Seward & Kissel LLP

nuland@sewkis.com

April 8, 2003

Jonathan G. Katz
Secretary
U.S. Securities and Exchange Commission
450 Fifth Street, NW
Washington, DC 20549-0609

Re: Implementation of Standards of Professional Conduct
for Attorneys (Release Nos. 33-8186; 34-47282; IC-25920;
File No. S7-45-02)

Dear Mr. Katz:

This letter is submitted in response to the Commission's request in SEC Release No. IC-259201 (the "Proposing Release") for additional comments on the rule (the "Professional Conduct Rule") adopted in SEC Release No. IC-259192 (the "Adopting Release") and on a proposed and an alternative approach to the "Noisy Withdrawal" provisions of the Professional Conduct Rule described in the Proposing Release.

We have represented investment advisers and investment companies registered under the Investment Company Act of 1940, as amended (the "ICA"), for more than 50 years. During that time, we have acted as counsel for investment companies, advisers to investment companies, other service providers to investment companies and disinterested trustees of investment companies. These roles have involved us in the issues that can arise as a result of the divergence between the interests of advisers and other service providers to investment companies and the interests of investment companies and their shareholders.

Based on that involvement, we believe that the proposed application of aspects of the Professional Conduct Rule to investment companies registered under the ICA ("registered investment companies") is wrong.
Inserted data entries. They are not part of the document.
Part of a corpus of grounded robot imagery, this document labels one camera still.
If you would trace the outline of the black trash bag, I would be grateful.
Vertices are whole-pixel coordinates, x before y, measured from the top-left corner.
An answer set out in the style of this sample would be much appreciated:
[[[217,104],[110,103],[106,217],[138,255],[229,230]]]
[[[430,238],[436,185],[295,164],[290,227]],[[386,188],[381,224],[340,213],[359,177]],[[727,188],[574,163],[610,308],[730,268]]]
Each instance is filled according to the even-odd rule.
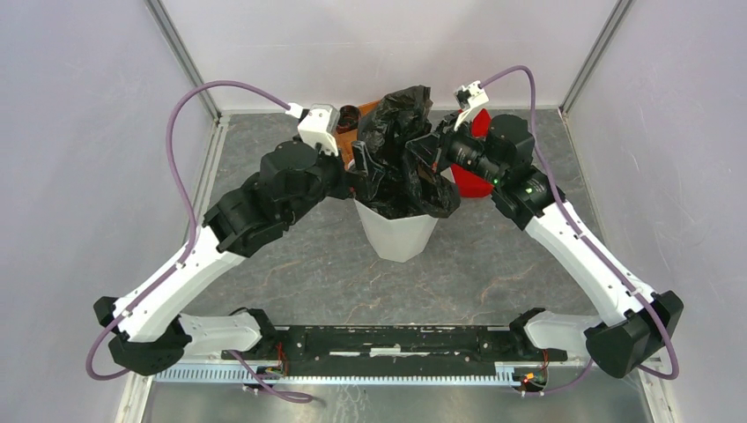
[[[370,171],[384,173],[376,196],[361,203],[386,219],[424,214],[445,219],[461,204],[458,188],[444,176],[437,190],[408,190],[408,162],[419,159],[405,149],[405,144],[431,132],[432,105],[431,88],[413,85],[386,94],[359,122],[357,140],[367,145]]]

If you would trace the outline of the white plastic trash bin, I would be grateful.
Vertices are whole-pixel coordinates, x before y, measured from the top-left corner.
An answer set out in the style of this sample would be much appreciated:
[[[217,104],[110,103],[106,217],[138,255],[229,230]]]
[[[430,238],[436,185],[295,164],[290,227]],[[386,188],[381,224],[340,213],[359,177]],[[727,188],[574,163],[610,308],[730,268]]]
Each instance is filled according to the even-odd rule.
[[[381,259],[406,263],[421,254],[438,219],[427,214],[386,219],[373,209],[354,201],[366,238]]]

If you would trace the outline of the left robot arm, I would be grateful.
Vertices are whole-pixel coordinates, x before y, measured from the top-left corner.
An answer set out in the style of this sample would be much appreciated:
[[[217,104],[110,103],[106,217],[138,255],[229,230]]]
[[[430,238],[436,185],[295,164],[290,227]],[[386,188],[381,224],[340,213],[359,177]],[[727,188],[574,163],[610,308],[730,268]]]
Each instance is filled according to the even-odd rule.
[[[219,276],[250,258],[327,197],[368,199],[385,169],[366,144],[352,145],[354,164],[299,140],[278,145],[260,169],[224,194],[204,215],[194,240],[130,294],[99,298],[94,313],[112,335],[113,362],[139,375],[158,374],[185,356],[250,353],[266,359],[277,331],[261,309],[228,316],[195,316],[183,309]]]

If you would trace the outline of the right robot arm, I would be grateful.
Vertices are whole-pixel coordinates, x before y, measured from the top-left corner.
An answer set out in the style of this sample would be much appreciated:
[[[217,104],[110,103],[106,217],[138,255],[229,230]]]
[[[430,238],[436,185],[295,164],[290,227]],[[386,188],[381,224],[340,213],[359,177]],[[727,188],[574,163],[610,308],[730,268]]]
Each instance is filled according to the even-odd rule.
[[[542,350],[590,358],[607,375],[638,368],[656,377],[679,375],[672,336],[684,311],[672,291],[656,292],[636,277],[588,230],[555,183],[536,167],[530,123],[497,115],[484,137],[473,137],[461,115],[445,117],[405,148],[432,171],[457,165],[492,185],[496,209],[563,266],[586,294],[595,315],[559,315],[534,308],[514,321],[511,353],[530,360]]]

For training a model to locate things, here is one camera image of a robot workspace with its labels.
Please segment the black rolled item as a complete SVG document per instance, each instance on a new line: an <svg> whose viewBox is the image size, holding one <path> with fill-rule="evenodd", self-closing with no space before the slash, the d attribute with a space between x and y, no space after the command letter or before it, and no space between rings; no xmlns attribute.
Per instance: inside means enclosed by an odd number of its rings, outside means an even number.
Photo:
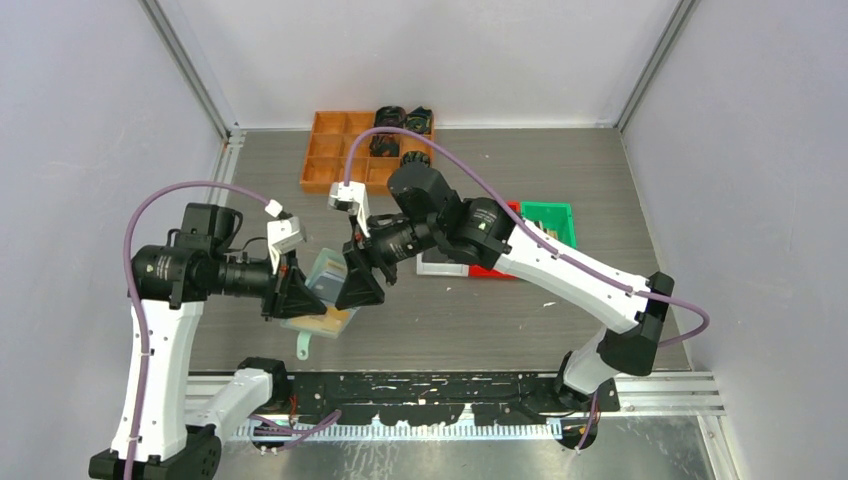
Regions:
<svg viewBox="0 0 848 480"><path fill-rule="evenodd" d="M430 135L433 129L433 111L423 106L407 111L403 126L408 131Z"/></svg>
<svg viewBox="0 0 848 480"><path fill-rule="evenodd" d="M425 151L411 150L405 152L400 157L400 167L403 168L408 165L423 165L426 168L430 168L432 160L430 155Z"/></svg>
<svg viewBox="0 0 848 480"><path fill-rule="evenodd" d="M369 142L371 157L398 157L400 142L395 134L375 134Z"/></svg>
<svg viewBox="0 0 848 480"><path fill-rule="evenodd" d="M407 112L403 107L387 105L375 111L373 126L403 128L406 118Z"/></svg>

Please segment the black rolled item middle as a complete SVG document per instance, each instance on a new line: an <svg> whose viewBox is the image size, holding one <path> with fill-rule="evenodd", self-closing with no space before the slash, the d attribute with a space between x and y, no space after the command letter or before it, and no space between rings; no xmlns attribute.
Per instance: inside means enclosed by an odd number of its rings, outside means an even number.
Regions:
<svg viewBox="0 0 848 480"><path fill-rule="evenodd" d="M371 157L398 157L400 142L395 134L375 134L369 142Z"/></svg>

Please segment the tan items in green bin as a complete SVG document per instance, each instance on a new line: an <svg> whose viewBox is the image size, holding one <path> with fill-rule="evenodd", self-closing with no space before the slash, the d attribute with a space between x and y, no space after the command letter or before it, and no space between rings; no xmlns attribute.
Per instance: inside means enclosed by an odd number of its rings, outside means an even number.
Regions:
<svg viewBox="0 0 848 480"><path fill-rule="evenodd" d="M538 227L545 235L553 239L560 239L561 224L559 222L534 221L534 225Z"/></svg>

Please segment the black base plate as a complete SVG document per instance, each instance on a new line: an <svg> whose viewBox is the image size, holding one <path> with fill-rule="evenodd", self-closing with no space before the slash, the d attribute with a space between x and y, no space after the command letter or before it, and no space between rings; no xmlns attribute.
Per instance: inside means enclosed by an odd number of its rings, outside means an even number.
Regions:
<svg viewBox="0 0 848 480"><path fill-rule="evenodd" d="M565 404L547 372L296 372L289 398L255 414L315 425L339 411L339 425L449 426L469 409L475 426L541 424L549 417L587 412Z"/></svg>

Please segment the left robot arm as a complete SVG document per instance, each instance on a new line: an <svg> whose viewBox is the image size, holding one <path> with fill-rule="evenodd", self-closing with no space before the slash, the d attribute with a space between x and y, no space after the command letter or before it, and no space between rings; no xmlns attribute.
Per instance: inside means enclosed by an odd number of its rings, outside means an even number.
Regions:
<svg viewBox="0 0 848 480"><path fill-rule="evenodd" d="M300 220L277 203L268 213L264 259L235 256L240 212L200 203L186 207L165 245L132 257L135 324L125 404L111 446L90 459L91 478L211 479L224 443L251 414L290 404L285 364L250 357L210 400L186 407L193 340L209 297L256 298L269 319L326 312L298 266L295 249L305 239Z"/></svg>

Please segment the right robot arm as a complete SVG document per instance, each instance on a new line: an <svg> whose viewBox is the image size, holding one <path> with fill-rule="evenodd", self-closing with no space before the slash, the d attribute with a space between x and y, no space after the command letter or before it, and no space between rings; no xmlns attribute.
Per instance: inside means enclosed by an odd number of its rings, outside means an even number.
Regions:
<svg viewBox="0 0 848 480"><path fill-rule="evenodd" d="M587 406L600 385L619 373L652 372L667 314L656 297L671 293L671 277L657 272L645 278L606 266L492 198L461 198L438 170L420 163L396 170L388 189L399 213L371 215L364 184L331 186L330 207L347 212L352 226L342 251L347 273L337 309L383 304L375 274L392 285L400 262L437 249L458 264L539 286L602 322L602 330L561 363L554 392L565 409Z"/></svg>

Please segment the grey credit card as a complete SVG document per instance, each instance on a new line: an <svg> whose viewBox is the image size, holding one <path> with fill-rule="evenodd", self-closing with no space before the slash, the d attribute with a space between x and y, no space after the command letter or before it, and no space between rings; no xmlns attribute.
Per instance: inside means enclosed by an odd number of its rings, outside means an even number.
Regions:
<svg viewBox="0 0 848 480"><path fill-rule="evenodd" d="M330 303L336 302L343 284L343 276L338 276L329 271L311 275L307 280L307 287L310 291L322 301Z"/></svg>

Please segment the black rolled item front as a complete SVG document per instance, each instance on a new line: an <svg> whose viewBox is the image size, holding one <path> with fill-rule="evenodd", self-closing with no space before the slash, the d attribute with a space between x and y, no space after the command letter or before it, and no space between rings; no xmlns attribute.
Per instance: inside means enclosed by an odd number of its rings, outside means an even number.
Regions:
<svg viewBox="0 0 848 480"><path fill-rule="evenodd" d="M423 165L426 168L430 168L432 160L430 155L425 151L411 150L405 152L400 157L400 167L403 168L408 165Z"/></svg>

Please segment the orange credit card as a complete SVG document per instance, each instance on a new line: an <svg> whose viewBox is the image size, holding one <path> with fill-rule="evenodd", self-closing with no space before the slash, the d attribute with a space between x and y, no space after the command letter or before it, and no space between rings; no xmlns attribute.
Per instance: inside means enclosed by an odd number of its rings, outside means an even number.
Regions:
<svg viewBox="0 0 848 480"><path fill-rule="evenodd" d="M324 314L295 317L289 319L288 324L296 328L335 335L344 330L354 315L355 311L338 310L330 306Z"/></svg>

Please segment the black rolled item back right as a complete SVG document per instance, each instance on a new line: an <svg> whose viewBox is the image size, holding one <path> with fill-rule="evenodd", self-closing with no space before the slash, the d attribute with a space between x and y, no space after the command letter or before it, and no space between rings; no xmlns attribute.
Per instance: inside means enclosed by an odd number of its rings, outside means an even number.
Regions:
<svg viewBox="0 0 848 480"><path fill-rule="evenodd" d="M433 129L433 111L423 106L407 111L403 126L408 131L430 135Z"/></svg>

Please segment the orange compartment tray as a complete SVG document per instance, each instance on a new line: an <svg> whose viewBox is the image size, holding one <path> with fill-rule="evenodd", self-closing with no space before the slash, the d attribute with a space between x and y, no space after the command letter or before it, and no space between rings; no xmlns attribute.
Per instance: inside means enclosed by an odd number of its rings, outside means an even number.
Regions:
<svg viewBox="0 0 848 480"><path fill-rule="evenodd" d="M308 147L300 176L301 189L306 193L326 194L334 182L343 180L348 155L353 156L351 180L364 183L372 195L388 193L388 178L400 167L400 157L407 151L421 150L433 161L435 153L426 143L405 135L397 135L400 142L398 157L371 157L371 137L360 144L356 138L373 128L375 111L318 111L313 118ZM434 139L430 135L421 135Z"/></svg>

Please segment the green bin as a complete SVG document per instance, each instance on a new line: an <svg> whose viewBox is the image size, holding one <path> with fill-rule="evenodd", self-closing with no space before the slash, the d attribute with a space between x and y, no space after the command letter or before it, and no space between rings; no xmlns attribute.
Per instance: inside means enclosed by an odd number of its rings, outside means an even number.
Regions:
<svg viewBox="0 0 848 480"><path fill-rule="evenodd" d="M572 207L568 203L529 202L520 203L521 215L532 221L559 222L561 224L561 243L577 248L577 236L573 220Z"/></svg>

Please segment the white bin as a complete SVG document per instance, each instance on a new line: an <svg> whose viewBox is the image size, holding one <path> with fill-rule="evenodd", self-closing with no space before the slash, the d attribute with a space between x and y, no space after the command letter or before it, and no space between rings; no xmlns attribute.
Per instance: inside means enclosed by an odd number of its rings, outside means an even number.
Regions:
<svg viewBox="0 0 848 480"><path fill-rule="evenodd" d="M469 266L456 263L433 248L416 256L416 274L419 276L468 277Z"/></svg>

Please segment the black rolled item back left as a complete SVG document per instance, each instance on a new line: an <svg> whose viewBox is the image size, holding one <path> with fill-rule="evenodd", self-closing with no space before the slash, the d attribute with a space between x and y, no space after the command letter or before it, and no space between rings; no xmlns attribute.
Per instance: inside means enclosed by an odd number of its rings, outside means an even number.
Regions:
<svg viewBox="0 0 848 480"><path fill-rule="evenodd" d="M373 126L403 128L406 118L407 112L403 107L387 105L375 111Z"/></svg>

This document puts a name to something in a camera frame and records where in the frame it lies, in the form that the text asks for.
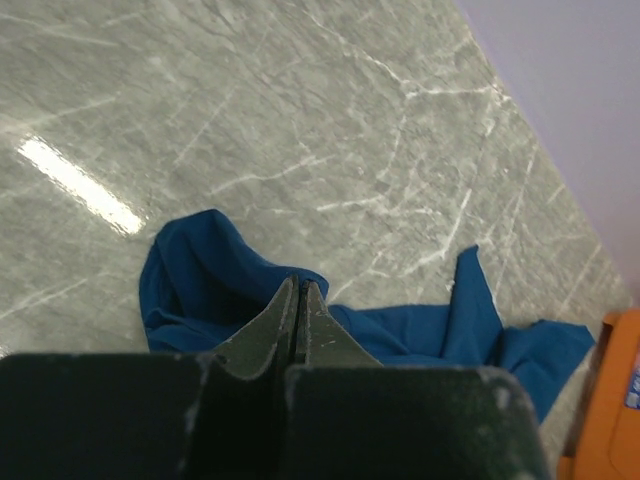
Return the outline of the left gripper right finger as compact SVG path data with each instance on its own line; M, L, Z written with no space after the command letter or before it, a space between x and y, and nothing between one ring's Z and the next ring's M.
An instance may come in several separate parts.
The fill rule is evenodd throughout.
M381 367L330 314L317 283L305 281L298 306L298 362L330 368Z

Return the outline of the blue t shirt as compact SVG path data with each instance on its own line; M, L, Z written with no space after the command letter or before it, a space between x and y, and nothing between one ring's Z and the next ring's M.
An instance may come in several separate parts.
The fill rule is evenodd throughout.
M329 289L320 274L272 263L255 252L218 210L168 222L156 235L139 279L139 305L153 351L215 348L257 316L289 277ZM594 346L588 328L539 320L502 324L476 247L457 258L450 301L356 310L331 316L386 366L495 366L507 370L544 419Z

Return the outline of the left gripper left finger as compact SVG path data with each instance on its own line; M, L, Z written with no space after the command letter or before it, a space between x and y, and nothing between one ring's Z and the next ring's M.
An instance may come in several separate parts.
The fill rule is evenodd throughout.
M288 363L296 330L299 279L287 277L267 306L234 335L213 350L225 372L241 380L262 377L284 356Z

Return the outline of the orange plastic basket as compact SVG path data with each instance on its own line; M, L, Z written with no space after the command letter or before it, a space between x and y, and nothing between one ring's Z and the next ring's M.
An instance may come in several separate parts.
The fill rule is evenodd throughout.
M639 417L639 310L635 308L603 319L556 477L637 479Z

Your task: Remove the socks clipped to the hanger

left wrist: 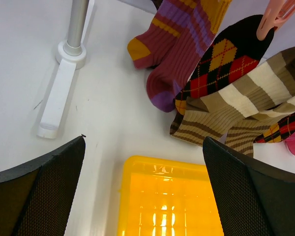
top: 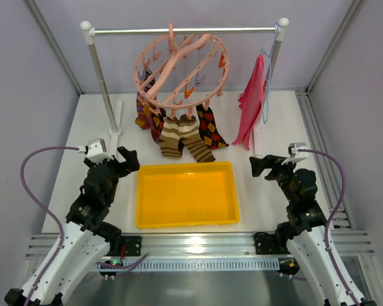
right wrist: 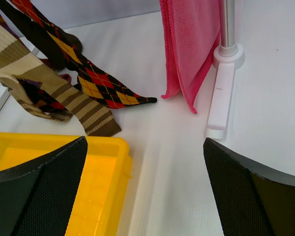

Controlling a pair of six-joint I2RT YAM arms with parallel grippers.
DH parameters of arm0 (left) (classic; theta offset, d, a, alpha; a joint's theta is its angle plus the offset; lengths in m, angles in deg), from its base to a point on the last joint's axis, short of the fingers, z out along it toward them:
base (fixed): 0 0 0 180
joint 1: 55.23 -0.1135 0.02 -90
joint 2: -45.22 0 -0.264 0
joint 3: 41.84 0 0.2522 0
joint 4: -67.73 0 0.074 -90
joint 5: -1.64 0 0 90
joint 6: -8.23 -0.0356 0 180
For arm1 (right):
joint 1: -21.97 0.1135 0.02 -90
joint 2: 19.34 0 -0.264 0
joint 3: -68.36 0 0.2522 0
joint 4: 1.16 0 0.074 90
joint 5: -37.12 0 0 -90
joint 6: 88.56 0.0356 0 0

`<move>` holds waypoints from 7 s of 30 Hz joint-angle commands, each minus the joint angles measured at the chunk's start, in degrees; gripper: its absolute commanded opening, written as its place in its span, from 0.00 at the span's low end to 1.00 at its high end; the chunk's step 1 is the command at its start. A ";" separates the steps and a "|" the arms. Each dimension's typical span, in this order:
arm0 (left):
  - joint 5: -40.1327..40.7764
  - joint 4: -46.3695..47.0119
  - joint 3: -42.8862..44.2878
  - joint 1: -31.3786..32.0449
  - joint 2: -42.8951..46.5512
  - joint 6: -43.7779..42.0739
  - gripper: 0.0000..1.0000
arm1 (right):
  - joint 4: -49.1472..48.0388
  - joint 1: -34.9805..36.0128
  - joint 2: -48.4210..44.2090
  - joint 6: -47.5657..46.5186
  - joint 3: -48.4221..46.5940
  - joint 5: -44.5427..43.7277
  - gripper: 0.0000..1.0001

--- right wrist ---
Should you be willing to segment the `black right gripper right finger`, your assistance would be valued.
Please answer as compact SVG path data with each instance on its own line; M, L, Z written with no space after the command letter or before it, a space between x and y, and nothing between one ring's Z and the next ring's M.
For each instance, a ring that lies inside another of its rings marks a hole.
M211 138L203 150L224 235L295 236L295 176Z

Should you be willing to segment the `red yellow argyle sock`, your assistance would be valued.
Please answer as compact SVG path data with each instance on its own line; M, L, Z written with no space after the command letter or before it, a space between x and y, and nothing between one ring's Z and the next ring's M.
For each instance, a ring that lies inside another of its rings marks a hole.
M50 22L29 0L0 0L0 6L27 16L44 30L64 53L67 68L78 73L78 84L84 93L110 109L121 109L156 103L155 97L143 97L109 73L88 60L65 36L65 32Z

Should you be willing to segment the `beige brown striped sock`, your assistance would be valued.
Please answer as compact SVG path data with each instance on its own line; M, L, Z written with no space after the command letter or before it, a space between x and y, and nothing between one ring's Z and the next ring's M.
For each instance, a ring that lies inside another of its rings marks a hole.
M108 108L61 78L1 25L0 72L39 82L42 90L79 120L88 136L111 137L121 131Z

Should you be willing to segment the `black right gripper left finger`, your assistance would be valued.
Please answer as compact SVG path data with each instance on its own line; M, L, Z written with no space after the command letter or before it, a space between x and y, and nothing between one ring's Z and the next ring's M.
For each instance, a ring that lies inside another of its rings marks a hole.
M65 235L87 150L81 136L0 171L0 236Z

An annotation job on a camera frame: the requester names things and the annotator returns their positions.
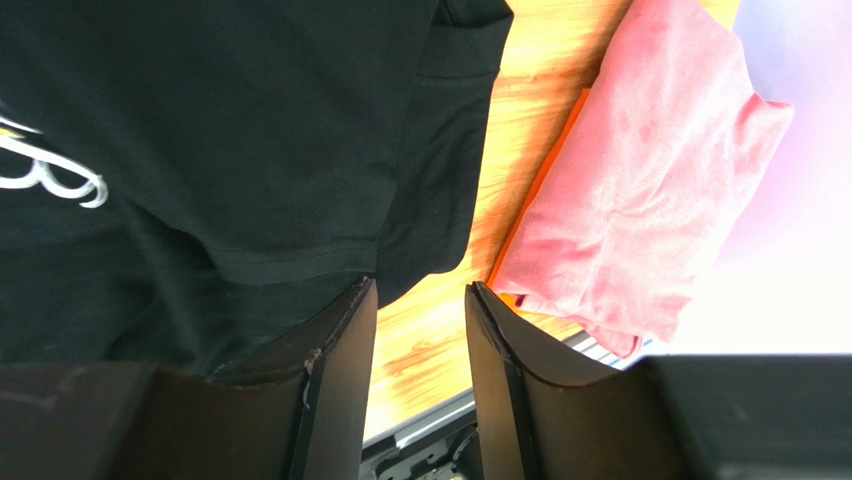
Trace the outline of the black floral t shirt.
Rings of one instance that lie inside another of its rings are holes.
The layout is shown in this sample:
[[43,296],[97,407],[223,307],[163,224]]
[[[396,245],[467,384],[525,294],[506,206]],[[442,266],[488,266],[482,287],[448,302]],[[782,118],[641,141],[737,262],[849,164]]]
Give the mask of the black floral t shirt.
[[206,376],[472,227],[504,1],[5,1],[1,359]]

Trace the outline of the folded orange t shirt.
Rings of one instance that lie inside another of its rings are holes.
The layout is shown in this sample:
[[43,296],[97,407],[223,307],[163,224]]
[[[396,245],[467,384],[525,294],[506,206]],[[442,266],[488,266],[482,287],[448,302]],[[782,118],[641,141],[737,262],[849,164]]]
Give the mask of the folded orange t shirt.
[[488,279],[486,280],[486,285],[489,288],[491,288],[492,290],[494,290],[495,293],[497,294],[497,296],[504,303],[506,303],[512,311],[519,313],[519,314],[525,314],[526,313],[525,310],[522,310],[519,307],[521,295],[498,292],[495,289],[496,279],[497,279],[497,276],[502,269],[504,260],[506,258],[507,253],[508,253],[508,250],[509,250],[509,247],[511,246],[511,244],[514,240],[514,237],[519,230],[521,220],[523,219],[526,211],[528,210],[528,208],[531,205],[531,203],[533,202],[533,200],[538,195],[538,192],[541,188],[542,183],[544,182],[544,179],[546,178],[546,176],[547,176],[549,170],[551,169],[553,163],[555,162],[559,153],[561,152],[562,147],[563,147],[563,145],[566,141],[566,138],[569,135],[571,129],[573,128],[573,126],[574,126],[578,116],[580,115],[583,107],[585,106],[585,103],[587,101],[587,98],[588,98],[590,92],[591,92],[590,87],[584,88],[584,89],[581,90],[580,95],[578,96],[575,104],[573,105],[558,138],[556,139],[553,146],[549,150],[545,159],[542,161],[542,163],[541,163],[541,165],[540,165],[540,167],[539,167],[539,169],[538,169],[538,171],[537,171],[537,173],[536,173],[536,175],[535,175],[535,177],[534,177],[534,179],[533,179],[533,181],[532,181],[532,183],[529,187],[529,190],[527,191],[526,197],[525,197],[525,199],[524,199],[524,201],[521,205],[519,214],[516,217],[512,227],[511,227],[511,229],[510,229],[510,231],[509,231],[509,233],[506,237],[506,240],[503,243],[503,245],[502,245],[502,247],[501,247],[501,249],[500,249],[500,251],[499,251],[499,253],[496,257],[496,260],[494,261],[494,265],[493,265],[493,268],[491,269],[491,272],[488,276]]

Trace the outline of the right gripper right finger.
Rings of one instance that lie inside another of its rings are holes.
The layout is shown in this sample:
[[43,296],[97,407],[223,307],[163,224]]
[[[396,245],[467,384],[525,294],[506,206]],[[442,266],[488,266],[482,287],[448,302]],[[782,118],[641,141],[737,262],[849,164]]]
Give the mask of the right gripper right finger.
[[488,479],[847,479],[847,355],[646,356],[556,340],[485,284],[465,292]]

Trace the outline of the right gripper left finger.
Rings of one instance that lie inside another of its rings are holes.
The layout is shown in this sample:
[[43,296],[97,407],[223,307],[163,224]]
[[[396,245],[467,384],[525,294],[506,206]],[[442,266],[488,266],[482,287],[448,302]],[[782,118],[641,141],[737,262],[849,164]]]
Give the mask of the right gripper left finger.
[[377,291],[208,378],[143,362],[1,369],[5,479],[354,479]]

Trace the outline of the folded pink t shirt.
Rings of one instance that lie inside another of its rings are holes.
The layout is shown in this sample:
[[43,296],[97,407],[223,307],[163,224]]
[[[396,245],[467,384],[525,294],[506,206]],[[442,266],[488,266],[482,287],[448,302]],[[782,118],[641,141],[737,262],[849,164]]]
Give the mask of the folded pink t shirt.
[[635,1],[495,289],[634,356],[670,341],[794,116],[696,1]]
We believe also that the application of the Noisy Withdrawal provisions to registered investment companies should be tailored to operate consonantly with the other protections provided for registered investment companies under the ICA.

The Professional Conduct Rule

In its release proposing the Professional Conduct Rule, the Commission took the position that "representation of an issuer" included counsel's representation of an adviser to a registered investment company that involved the counsel in, among other things, preparing documents for filing by and otherwise providing services to the registered investment company.3 In response, the Investment Company Institute and other commenters observed that the Commission's position was likely to place counsel for investment advisers and other service providers to registered investment companies in an untenable position and might "reduce or eliminate" the attorney's participation in providing advice to the management of registered investment companies.4 In the Adopting Release, the Commission dismissed these concerns by observing that counsel to advisers and other service providers (together referred to as "advisers") clearly perform legal services for registered investment companies advised by the counsels' clients and that the Commission's position does "no violence" to the attorney-client privilege because co-clients using the same counsel do not have an attorney-client privilege assertable against each other with respect to their communications with their counsel.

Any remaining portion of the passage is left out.